- PROBLEM STATEMENT -
Copy each line of the listing below where the word "brown" turns up.

- DATA -
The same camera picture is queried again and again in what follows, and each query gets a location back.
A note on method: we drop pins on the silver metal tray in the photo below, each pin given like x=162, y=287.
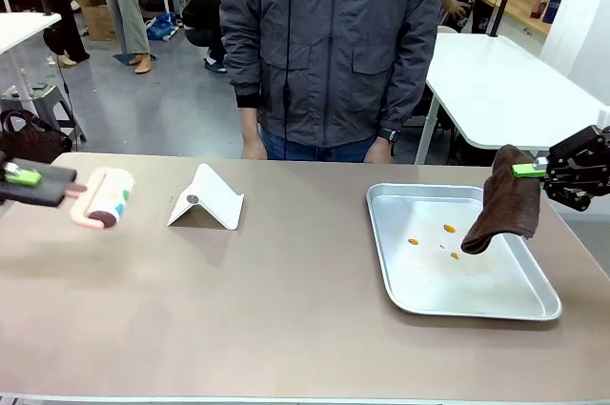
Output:
x=453, y=281

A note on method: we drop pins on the person's left forearm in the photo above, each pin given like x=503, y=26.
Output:
x=405, y=90

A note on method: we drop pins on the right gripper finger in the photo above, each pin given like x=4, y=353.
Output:
x=562, y=155
x=569, y=193

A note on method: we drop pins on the large white table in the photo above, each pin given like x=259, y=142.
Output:
x=500, y=90

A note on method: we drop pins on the dark brown handbag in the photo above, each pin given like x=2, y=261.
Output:
x=33, y=140

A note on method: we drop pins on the person's left hand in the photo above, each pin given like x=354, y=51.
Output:
x=380, y=151

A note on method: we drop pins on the person's right forearm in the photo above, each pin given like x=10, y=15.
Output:
x=244, y=86

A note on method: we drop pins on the person in red jacket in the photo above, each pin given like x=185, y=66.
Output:
x=67, y=19

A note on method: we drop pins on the person in grey jacket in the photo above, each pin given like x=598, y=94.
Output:
x=329, y=43

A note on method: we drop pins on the white folded roller stand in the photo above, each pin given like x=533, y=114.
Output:
x=209, y=200

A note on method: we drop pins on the grey metal stool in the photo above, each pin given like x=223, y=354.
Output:
x=47, y=105

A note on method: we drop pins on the brown cloth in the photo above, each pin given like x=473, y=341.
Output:
x=512, y=205

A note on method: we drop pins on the person in black clothes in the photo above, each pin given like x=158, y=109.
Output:
x=205, y=14

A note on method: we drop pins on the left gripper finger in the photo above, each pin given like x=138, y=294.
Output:
x=47, y=175
x=33, y=195

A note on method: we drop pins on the black wrist watch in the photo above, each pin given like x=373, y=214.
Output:
x=390, y=134

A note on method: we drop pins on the light blue paper scrap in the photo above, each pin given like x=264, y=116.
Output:
x=120, y=210

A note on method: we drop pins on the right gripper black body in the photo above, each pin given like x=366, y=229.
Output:
x=603, y=162

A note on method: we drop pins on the brown cardboard box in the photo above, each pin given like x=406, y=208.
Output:
x=99, y=21

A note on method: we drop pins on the wooden table with drinks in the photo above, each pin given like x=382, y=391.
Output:
x=522, y=12

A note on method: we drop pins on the person's right hand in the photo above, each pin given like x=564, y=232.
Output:
x=254, y=145

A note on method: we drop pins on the blue plastic bag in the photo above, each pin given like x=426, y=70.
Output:
x=161, y=26

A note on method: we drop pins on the blue cup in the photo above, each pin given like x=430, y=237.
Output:
x=552, y=9

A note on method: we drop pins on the pink lint roller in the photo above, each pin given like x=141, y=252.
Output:
x=107, y=205

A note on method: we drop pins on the small white table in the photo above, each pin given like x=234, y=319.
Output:
x=24, y=28

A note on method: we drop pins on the person in grey trousers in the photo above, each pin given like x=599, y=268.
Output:
x=128, y=19

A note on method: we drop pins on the blue floor mat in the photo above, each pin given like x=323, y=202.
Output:
x=125, y=58

- ANSWER FOR THE TASK -
A note on method: we drop pins on the dark brown handbag in the photo above, each pin given like x=2, y=261.
A note on method: we drop pins on the brown cloth in the photo above, each pin given like x=473, y=341.
A note on method: we drop pins on the brown cardboard box in the photo above, each pin given like x=406, y=208.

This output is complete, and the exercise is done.